### INSTRUCTIONS TO FOLLOW
Return each record shown beneath, word for word.

[[ EXTRACTED ENTRIES, beginning ]]

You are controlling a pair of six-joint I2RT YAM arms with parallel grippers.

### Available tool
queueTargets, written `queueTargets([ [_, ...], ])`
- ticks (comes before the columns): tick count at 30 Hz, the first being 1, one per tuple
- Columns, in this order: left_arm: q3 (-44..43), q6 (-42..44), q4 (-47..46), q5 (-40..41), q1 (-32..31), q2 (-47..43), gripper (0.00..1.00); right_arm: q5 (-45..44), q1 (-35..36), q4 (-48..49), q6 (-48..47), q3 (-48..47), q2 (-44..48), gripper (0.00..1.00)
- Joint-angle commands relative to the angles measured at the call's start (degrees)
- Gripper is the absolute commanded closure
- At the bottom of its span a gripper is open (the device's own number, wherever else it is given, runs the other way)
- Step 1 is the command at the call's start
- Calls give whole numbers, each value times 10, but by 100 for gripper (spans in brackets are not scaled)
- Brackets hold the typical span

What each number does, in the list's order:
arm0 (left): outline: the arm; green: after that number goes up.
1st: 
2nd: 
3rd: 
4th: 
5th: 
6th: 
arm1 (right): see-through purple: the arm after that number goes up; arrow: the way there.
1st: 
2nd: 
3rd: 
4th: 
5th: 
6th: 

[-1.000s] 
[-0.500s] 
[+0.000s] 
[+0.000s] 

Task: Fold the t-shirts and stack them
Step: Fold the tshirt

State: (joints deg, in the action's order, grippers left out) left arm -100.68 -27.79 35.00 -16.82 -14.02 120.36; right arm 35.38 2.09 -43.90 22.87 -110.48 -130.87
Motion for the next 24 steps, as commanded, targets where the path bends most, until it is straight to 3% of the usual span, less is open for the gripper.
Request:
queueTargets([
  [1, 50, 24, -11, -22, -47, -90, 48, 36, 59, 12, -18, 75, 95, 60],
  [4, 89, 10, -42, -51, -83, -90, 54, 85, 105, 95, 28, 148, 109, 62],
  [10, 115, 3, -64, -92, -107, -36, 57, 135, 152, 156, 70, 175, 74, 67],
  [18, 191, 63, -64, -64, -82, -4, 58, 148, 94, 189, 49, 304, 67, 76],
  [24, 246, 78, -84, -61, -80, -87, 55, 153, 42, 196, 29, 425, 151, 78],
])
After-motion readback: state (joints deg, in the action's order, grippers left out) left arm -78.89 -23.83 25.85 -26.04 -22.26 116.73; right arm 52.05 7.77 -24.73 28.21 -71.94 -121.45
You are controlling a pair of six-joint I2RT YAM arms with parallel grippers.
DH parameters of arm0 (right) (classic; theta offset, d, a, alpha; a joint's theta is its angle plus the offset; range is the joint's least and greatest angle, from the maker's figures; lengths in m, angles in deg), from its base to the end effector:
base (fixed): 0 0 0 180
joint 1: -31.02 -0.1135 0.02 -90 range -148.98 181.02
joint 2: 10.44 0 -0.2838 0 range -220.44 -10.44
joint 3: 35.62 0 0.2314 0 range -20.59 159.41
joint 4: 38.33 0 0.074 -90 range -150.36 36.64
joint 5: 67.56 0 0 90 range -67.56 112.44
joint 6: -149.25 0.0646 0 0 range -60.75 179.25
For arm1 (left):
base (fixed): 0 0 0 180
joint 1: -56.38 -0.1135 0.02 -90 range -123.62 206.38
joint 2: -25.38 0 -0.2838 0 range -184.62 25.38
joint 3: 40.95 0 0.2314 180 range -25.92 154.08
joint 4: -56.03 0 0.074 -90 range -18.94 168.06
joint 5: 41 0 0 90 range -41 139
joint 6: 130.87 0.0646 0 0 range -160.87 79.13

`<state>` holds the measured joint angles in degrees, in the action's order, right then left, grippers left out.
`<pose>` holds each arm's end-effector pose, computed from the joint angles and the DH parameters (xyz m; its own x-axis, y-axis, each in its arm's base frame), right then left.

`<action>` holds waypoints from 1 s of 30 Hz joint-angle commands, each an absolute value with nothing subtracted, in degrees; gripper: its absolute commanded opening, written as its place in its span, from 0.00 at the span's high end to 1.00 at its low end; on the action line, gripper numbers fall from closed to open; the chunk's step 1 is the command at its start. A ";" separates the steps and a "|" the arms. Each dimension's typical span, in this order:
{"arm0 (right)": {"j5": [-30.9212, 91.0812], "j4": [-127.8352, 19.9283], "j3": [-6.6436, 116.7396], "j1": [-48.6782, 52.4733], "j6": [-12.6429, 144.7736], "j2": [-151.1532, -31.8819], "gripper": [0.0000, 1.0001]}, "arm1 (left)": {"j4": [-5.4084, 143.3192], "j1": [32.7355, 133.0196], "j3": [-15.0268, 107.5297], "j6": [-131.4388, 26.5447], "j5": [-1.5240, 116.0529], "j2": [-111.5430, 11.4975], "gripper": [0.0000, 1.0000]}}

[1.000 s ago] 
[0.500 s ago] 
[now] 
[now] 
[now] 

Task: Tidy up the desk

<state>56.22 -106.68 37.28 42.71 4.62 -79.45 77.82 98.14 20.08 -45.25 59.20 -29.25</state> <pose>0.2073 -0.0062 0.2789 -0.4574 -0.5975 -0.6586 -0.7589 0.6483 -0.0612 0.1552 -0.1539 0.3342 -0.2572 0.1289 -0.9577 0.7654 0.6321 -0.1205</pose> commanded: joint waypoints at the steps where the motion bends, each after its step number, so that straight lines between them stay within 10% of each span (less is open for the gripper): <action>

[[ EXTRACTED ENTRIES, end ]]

### OUTPUT BELOW
You are controlling a pair of six-joint I2RT YAM arms with parallel grippers.

### Available tool
queueTargets, written `queueTargets([ [_, ...], ])`
- ticks (comes before the columns): tick count at 30 Hz, the first being 1, one per tuple
- Columns, in this order: left_arm: q3 (-44..43), q6 (-42..44), q4 (-47..46), q5 (-40..41), q1 (-32..31), q2 (-47..43), gripper (0.00..1.00); right_arm: q5 (-45..44), q1 (-35..36), q4 (-48..49), q6 (-48..47), q3 (-48..47), q2 (-44..48), gripper (0.00..1.00)
- Joint-angle commands relative to the angles measured at the call's start (degrees)
- Gripper is the absolute commanded closure
- At the bottom of its span a gripper is open (the device's own number, wherever else it is given, runs the other way)
- Step 1 is the command at the call's start
- Calls give whole numbers, each value times 10, but by 100 for gripper (spans in brackets are not scaled)
- Brackets hold the typical span

What each number does, in the list's order:
arm0 (left): outline: the arm; green: after that number goes up.
1st: 
2nd: 
3rd: 
4th: 
5th: 
6th: 
arm1 (right): see-through purple: the arm after that number goes up; arrow: the way there.
1st: 
2nd: 
3rd: 
4th: 
5th: 
6th: 

[-1.000s] 
[-0.500s] 
[+0.000s] 
[+0.000s] 

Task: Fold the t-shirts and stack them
Step: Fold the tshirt

State: (joints deg, in the action's order, grippers left out) left arm -100.68 -27.79 35.00 -16.82 -14.02 120.36; right arm 35.38 2.09 -43.90 22.87 -110.48 -130.87
Motion for the next 24 steps, as commanded, targets where the path bends most, until it is straight to 3% of the usual span, less is open for the gripper.
Request:
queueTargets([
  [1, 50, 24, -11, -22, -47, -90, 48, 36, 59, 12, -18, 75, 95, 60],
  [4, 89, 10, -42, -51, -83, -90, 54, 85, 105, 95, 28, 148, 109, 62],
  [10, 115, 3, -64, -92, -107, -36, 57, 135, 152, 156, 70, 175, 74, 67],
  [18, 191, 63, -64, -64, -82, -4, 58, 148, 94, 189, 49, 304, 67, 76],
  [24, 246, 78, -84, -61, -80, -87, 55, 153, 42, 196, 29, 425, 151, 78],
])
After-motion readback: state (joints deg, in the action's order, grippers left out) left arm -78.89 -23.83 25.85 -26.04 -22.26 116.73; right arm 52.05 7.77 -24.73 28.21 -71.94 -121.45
You are controlling a pair of six-joint I2RT YAM arms with parallel grippers.
DH parameters of arm0 (right) (classic; theta offset, d, a, alpha; a joint's theta is its angle plus the offset; range is the joint's least and greatest angle, from the maker's figures; lengths in m, angles in deg), from its base to the end effector:
base (fixed): 0 0 0 180
joint 1: -31.02 -0.1135 0.02 -90 range -148.98 181.02
joint 2: 10.44 0 -0.2838 0 range -220.44 -10.44
joint 3: 35.62 0 0.2314 0 range -20.59 159.41
joint 4: 38.33 0 0.074 -90 range -150.36 36.64
joint 5: 67.56 0 0 90 range -67.56 112.44
joint 6: -149.25 0.0646 0 0 range -60.75 179.25
For arm1 (left):
base (fixed): 0 0 0 180
joint 1: -56.38 -0.1135 0.02 -90 range -123.62 206.38
joint 2: -25.38 0 -0.2838 0 range -184.62 25.38
joint 3: 40.95 0 0.2314 180 range -25.92 154.08
joint 4: -56.03 0 0.074 -90 range -18.94 168.06
joint 5: 41 0 0 90 range -41 139
joint 6: 130.87 0.0646 0 0 range -160.87 79.13

`<state>` holds the measured joint angles in degrees, in the action's order, right then left, grippers left out.
`<pose>` holds each arm's end-effector pose, computed from the joint angles and the DH parameters (xyz m; its own x-axis, y-axis, each in its arm's base frame), right then left.

`<action>` holds waypoints from 1 s of 30 Hz joint-angle commands, each an absolute value with nothing subtracted, in degrees; gripper: its absolute commanded opening, written as its place in its span, from 0.00 at the span's high end to 1.00 at its low end; on the action line, gripper numbers fall from closed to open; the chunk's step 1 is the command at its start. A ";" separates the steps and a "|" the arms. Each dimension's typical span, in this order:
{"arm0 (right)": {"j5": [-30.9212, 91.0812], "j4": [-127.8352, 19.9283], "j3": [-6.6436, 116.7396], "j1": [-48.6782, 52.4733], "j6": [-12.6429, 144.7736], "j2": [-151.1532, -31.8819], "gripper": [0.0000, 1.0001]}, "arm1 (left)": {"j4": [-5.4084, 143.3192], "j1": [32.7355, 133.0196], "j3": [-15.0268, 107.5297], "j6": [-131.4388, 26.5447], "j5": [-1.5240, 116.0529], "j2": [-111.5430, 11.4975], "gripper": [0.0000, 1.0000]}}

[1.000 s ago] 
[0.500 s ago] 
[now] 
[now] 
[now] 

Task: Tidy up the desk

<state>56.22 -106.68 37.28 42.71 4.62 -79.45 77.82 98.14 20.08 -45.25 59.20 -29.25</state> <pose>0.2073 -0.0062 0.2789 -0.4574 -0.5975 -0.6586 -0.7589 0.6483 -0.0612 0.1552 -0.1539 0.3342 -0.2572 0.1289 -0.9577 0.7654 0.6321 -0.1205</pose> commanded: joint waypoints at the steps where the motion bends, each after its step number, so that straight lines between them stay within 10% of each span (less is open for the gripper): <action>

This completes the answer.